It’s 1955 in America. Chuck Berry’s Maybelline is the number
one song; Lolita and Catch 22 are the great books of that year. Disney’s Lady
and the Tramp is highest grossing film, though On the Waterfront is also
released that year. Poet Allen Ginsberg is 29 and reads at the Six Gallery in
San Francisco, his epic, hallucinatory poem, Howl, to an enraptured audience. In
the audience is fellow poet Lawrence Ferlinghetti, who the next day sends
Ginsberg a telegram offering to publish the poem.
In 1957 the published book was purchased by undercover
police at Ferlinghetti's City Lights bookshop in San Francisco, who then
arrested Ferlinghetti and store manager Shigeyoshi Murao on the grounds of
obscenity. This all makes for background for the film, Howl, made by filmmakers
Rob Epstein and Jeffrey Friedman. Presented the other night as the opening film of
Outfest, the film tries for the impossible—to make a poem come to life. In
this case, with the help of animation and an imaginary interview with the
author, Howl strives to deliver something about the man, the poem, the times,
and a country on the verge of a cultural overhaul.
The film is divided into three parts: the man, the poem and
the trial. Based on a fabled Time magazine interview, Ginsberg gives a long
interview to explain the meaning of the poem. The interview, which was never
published or located, becomes the device through which Ginsberg speaks to a new
generation.
The poem Howl is rendered in animation based on drawings
made by Eric Drooker. Best known for his graphic novel Flood!, Drooker had
collaborated with Ginsberg on a collection of illustrated poems in 1992. The
animations are not modern, but conjure up a dark world similar to the film,
Watchmen, where it should be noted, men in both animations are exceptionally
endowed.
The other factor in the film is the trial concerning the
publication of Howl. At the time, Allen was in Tangier with Jack Kerouac,
helping Bill Burroughs put Naked Lunch into publishable shape. In San
Francisco, Municipal Judge Horn allowed nine literary experts to testify about
Howl, including Mark Schorer, Luther Nichols, Walter Van Tilburg Clark, Herbert
Blau, Arthur Foff, Kenneth Rexroth, and Vincent McHugh. They addressed the
literary merit of Ginsberg's work and, even more significantly, the poem's
social importance. Howl was not "art for art's sake" but deep social
criticism, a literary work that hurled charge after charge at the values of
American society, just then trying to shake off the malaise of McCarthyism.

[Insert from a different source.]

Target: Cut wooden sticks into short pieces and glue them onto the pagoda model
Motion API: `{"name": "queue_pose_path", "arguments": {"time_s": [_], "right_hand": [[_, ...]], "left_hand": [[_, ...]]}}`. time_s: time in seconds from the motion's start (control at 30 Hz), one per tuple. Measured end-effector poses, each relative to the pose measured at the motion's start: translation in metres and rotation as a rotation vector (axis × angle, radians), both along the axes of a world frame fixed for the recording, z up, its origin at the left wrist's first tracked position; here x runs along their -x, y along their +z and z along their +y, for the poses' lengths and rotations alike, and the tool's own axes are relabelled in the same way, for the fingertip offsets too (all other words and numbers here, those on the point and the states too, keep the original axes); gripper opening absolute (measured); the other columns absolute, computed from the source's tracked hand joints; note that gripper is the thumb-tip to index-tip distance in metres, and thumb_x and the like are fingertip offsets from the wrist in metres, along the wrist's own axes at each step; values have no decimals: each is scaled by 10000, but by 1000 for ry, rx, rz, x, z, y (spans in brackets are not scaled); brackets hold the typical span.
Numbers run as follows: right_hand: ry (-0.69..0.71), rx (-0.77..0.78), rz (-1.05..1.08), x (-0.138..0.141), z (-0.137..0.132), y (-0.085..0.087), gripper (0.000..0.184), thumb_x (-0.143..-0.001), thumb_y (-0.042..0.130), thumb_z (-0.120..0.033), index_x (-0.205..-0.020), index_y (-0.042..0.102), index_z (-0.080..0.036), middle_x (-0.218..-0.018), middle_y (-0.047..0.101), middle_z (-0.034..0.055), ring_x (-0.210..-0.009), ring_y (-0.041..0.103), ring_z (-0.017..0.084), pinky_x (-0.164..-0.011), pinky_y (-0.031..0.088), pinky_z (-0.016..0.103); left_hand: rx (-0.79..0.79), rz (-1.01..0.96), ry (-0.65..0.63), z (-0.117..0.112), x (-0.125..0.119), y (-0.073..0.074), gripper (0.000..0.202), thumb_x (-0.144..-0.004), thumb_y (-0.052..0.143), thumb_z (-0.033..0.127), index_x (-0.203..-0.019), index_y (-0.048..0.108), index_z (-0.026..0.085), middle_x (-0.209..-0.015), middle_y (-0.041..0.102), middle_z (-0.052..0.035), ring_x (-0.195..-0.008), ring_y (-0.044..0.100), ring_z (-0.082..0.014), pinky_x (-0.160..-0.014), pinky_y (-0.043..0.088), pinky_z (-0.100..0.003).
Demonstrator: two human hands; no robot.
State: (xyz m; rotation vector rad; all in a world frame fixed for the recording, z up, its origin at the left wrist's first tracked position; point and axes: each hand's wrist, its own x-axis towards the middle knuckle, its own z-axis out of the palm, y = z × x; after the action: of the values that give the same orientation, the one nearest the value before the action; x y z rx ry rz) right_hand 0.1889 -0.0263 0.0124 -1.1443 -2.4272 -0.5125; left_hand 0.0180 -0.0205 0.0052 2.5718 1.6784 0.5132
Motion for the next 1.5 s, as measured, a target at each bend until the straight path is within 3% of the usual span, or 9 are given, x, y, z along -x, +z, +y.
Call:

The prosecutor in the Howl case was Ralph McIntosh, whose
earlier targets included nudist magazines and Howard Hughes' sensual Jane
Russell movie The Outlaw. But Allen's poem took McIntosh beyond his depth. He
could not understand the poem, except for the dirty words, and neither literary
critic Mark Schorer, the defense's main witness, nor Judge Horn, who tried the
case without a jury, would help him out. The characters are played by a hotlist
of Hollywood actors, including Jon Hamm, Mary Louis- Parker and Treat Williams.
The trial ends on a very bright note for culture in America as Judge Horn
wrote: “Would there be any freedom of press or speech if one must reduce his
vocabulary to vapid innocuous euphemism? An author should be real in treating
his subject and be allowed to express his thoughts and ideas in his own words.”
The Outfest audience broke into cheers at this point.
Written and
directed by veteran documentary filmmakers Rob Epstein and Jeffrey Friedman,
Howl, the movie was eight years in the making. Originally conceived as a documentary,
the filming took on a life of its own and evolved into a full length film. The film stars James Franco as Allen Ginsberg and his performance
is excellent. For anyone knowledgeable of this time, the film presents all the
influences in Ginsberg life, from Jack Kerouac to Neal Cassidy, though
strangely, the actors playing these roles lack any charisma. The other pivotal
figure is Peter Orlovsky, who was Ginsberg’s life party for over 40 years.
Played by Aaron Tveit (he was Zachary Boule in the last season of Ugly Betty),
and at some point in the film, they feel like Bruce Weber models, shot in beautiful
black and white, as both Franco and Tveit can be considered nothing less than
beauties. There is little sexuality in the film, but they are captured in a
Hollywood kiss moment (all lips, no tongue).
The film is 90 minutes but it sometimes feels longer for
despite the great acting, the dark and brooding animation, the fabulous
soundtrack by Carter Burwell, the film is at its essence, academic.
While not being completely true regarding the facts at this
moment in time, the filmmakers would have been wise to explore the
Orlovsky/Ginsberg relation a little deeper. While courtroom dramas are nearly
always compelling, there is nothing like a backdrop of a love story and in this
case, it was there, it happened and they remained partners for a lifetime. In
many ways, this film hints at culture, especially for gay men, of what it was
like to be a gay man in the 50s. How audiences will react to a long treatise on a
single poem will be known when the film is released in October.